[Opening Data records section]
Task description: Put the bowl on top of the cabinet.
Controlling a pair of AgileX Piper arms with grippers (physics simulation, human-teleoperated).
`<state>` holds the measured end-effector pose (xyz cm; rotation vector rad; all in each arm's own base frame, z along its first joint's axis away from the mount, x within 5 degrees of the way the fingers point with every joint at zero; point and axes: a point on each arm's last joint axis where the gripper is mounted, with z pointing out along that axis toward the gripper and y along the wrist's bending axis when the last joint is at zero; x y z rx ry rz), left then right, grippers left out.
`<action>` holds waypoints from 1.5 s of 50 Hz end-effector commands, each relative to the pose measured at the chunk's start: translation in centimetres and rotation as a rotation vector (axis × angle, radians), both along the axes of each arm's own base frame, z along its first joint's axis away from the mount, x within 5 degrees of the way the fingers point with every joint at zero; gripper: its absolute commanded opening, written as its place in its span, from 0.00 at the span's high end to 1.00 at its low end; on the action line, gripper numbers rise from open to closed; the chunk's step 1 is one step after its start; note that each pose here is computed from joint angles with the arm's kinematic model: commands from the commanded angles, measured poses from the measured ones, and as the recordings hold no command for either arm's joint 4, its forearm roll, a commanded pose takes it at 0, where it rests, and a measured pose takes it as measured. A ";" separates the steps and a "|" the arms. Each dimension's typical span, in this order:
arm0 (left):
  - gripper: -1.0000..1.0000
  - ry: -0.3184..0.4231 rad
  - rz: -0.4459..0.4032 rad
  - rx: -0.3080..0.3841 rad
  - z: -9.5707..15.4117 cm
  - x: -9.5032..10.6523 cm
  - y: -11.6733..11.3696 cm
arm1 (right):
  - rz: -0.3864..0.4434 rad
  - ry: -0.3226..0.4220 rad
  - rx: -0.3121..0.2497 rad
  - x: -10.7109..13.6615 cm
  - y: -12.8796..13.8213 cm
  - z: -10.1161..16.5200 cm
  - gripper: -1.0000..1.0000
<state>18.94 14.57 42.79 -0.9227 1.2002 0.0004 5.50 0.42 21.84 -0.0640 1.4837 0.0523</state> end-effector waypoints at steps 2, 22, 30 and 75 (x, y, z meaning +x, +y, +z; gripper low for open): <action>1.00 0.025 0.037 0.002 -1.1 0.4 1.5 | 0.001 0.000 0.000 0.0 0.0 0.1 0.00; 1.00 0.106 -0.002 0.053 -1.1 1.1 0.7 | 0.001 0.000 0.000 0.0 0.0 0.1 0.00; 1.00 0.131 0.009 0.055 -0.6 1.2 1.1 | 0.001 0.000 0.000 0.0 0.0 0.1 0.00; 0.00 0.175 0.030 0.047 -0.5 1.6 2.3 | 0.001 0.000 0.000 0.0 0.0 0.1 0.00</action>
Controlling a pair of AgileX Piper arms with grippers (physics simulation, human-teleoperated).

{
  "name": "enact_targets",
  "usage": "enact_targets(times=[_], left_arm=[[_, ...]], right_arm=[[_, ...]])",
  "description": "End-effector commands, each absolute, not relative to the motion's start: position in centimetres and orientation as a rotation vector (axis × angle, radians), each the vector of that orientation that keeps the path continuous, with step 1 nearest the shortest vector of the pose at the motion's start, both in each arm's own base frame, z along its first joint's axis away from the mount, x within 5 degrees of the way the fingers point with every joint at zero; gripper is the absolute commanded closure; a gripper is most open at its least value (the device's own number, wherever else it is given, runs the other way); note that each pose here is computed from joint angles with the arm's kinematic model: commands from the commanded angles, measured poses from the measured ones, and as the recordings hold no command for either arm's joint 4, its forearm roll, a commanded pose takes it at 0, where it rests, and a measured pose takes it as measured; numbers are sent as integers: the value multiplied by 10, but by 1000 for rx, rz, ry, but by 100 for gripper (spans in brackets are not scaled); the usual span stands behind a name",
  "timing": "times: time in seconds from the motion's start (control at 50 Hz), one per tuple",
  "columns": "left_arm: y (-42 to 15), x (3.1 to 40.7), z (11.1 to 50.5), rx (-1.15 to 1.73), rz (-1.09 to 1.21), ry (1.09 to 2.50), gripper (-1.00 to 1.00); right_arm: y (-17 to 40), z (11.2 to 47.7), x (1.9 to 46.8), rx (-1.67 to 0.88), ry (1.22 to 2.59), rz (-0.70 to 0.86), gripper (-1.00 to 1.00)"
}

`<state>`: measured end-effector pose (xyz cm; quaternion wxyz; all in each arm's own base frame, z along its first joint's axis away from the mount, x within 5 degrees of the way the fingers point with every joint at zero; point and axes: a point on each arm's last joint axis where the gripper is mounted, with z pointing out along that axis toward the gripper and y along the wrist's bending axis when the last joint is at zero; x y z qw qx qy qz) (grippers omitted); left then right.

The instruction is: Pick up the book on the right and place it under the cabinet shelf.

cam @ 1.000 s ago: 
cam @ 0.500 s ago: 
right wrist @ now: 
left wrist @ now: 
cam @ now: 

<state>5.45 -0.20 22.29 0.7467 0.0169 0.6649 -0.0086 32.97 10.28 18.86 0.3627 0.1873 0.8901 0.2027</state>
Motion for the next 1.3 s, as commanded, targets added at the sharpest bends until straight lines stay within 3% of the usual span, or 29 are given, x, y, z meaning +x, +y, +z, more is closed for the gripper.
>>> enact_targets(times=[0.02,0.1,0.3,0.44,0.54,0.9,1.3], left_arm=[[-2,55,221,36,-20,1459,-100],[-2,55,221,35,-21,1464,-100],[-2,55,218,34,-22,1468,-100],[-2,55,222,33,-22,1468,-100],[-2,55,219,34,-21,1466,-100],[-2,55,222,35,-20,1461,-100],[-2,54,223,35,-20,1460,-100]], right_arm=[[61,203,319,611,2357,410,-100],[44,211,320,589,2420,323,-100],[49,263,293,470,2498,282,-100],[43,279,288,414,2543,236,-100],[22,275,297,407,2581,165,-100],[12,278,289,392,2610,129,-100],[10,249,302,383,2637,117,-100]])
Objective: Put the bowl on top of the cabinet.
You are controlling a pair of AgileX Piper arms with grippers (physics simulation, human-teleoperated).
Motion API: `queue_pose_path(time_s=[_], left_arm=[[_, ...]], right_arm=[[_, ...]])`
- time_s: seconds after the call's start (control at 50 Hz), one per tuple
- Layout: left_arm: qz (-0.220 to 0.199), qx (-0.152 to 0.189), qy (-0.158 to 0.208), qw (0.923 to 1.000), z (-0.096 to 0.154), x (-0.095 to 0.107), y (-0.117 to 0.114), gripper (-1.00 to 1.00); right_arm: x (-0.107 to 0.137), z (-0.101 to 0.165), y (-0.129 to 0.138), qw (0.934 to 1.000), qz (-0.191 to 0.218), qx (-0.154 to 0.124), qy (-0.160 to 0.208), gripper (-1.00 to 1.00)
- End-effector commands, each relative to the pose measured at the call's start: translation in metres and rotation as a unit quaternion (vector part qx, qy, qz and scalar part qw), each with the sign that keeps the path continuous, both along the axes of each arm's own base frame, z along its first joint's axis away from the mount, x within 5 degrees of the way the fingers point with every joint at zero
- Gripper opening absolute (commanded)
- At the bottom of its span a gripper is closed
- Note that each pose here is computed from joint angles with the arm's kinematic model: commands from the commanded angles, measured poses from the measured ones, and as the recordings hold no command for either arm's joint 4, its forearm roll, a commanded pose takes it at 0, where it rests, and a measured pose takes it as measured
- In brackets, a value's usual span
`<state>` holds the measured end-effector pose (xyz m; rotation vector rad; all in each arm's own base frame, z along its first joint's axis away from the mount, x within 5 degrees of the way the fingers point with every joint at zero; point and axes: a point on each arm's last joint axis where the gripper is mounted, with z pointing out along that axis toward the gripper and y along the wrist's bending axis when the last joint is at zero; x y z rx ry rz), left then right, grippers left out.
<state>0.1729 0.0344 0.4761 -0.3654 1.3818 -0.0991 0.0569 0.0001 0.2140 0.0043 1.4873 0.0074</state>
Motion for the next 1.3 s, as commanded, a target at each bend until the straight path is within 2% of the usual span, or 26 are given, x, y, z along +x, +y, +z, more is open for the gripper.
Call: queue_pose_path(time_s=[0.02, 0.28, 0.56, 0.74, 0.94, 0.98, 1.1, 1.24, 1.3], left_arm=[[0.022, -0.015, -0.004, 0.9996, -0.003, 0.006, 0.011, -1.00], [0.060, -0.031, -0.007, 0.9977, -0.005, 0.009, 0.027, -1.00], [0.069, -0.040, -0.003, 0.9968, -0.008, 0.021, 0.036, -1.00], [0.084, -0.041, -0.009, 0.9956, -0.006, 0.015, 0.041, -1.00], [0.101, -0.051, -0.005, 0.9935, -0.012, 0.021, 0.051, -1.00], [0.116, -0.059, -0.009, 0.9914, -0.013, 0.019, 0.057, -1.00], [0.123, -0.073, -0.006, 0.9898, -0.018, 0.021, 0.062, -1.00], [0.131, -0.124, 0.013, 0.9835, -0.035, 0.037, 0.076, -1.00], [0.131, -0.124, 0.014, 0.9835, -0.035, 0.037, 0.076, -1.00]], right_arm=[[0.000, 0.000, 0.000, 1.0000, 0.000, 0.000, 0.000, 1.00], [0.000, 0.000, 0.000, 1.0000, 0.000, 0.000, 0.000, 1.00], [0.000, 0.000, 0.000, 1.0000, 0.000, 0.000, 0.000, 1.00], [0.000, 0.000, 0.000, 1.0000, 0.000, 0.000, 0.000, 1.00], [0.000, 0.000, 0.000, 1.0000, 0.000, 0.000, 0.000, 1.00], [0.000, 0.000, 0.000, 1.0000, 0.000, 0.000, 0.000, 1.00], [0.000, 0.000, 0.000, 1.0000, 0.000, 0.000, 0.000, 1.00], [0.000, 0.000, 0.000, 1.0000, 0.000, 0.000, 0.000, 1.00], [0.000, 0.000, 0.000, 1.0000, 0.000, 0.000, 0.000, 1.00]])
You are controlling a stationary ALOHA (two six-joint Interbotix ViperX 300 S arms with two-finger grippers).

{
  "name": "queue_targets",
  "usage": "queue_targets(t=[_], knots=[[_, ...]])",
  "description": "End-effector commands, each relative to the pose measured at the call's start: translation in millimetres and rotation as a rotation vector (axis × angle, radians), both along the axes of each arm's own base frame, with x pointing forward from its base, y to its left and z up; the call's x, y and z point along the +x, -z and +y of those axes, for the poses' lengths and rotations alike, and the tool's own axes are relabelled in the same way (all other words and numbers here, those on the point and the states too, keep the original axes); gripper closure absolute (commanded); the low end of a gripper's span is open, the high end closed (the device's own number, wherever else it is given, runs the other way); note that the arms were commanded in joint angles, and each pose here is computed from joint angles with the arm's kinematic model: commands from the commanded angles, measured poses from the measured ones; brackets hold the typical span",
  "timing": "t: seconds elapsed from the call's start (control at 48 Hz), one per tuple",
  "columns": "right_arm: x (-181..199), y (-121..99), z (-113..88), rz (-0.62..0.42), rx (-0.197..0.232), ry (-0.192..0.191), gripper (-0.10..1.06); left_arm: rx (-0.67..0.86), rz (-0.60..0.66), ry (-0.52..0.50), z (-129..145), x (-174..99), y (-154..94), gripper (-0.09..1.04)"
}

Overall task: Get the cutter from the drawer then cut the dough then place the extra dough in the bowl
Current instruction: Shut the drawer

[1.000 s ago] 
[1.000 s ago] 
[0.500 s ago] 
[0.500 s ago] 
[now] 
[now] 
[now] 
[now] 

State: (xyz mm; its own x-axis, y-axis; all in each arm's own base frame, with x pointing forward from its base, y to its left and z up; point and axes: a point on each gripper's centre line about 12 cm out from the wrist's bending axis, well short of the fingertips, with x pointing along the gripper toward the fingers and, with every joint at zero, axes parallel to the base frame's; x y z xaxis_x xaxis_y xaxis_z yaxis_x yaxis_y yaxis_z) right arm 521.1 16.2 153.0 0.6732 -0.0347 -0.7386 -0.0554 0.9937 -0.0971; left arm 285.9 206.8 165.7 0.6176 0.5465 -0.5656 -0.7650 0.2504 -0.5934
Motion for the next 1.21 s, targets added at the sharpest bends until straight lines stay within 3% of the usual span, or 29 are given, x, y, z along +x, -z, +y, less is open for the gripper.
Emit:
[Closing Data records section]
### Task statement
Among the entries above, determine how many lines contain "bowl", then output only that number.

### Reply to the task
3